> [Task prompt] Only the lines of the data below from the one with "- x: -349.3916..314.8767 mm" through the one with "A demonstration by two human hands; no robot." are wanted. Repeat them exactly.

> [Provided data]

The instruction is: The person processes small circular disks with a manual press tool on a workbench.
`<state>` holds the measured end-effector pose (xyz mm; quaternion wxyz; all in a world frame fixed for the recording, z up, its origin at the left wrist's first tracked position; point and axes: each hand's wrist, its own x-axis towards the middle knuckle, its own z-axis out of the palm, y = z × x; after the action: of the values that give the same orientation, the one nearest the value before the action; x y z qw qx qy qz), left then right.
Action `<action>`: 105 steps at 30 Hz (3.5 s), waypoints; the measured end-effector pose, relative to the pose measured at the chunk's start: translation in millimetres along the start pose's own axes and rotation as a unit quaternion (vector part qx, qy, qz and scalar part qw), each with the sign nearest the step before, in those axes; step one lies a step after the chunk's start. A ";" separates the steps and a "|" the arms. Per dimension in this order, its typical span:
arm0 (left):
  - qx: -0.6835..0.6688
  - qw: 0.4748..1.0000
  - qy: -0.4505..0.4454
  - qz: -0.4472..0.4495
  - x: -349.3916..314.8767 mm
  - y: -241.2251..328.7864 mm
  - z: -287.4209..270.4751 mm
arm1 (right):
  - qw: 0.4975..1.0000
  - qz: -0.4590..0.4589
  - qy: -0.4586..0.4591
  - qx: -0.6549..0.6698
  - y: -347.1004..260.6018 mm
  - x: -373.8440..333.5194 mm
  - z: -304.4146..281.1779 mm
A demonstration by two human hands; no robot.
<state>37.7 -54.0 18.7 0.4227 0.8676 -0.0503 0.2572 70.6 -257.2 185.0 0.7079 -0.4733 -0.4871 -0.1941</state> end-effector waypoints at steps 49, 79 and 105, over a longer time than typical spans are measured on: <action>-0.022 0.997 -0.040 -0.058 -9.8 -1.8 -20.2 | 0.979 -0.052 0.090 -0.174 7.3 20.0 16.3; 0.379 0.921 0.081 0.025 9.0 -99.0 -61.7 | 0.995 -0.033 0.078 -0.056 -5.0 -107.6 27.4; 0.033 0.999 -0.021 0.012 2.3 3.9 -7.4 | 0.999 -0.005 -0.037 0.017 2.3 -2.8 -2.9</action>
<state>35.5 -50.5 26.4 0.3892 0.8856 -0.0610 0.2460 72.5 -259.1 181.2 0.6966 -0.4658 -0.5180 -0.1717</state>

> [Answer to the problem]
  - x: -349.3916..314.8767 mm
  - y: -241.2251..328.7864 mm
  - z: -287.4209..270.4751 mm
arm1 (right):
  - qw: 0.4975..1.0000
  - qz: -0.4590..0.4589
  - qy: -0.4586..0.4591
  - qx: -0.6549..0.6698
  - y: -347.1004..260.6018 mm
  - x: -373.8440..333.5194 mm
  - z: -304.4146..281.1779 mm
A demonstration by two human hands; no robot.

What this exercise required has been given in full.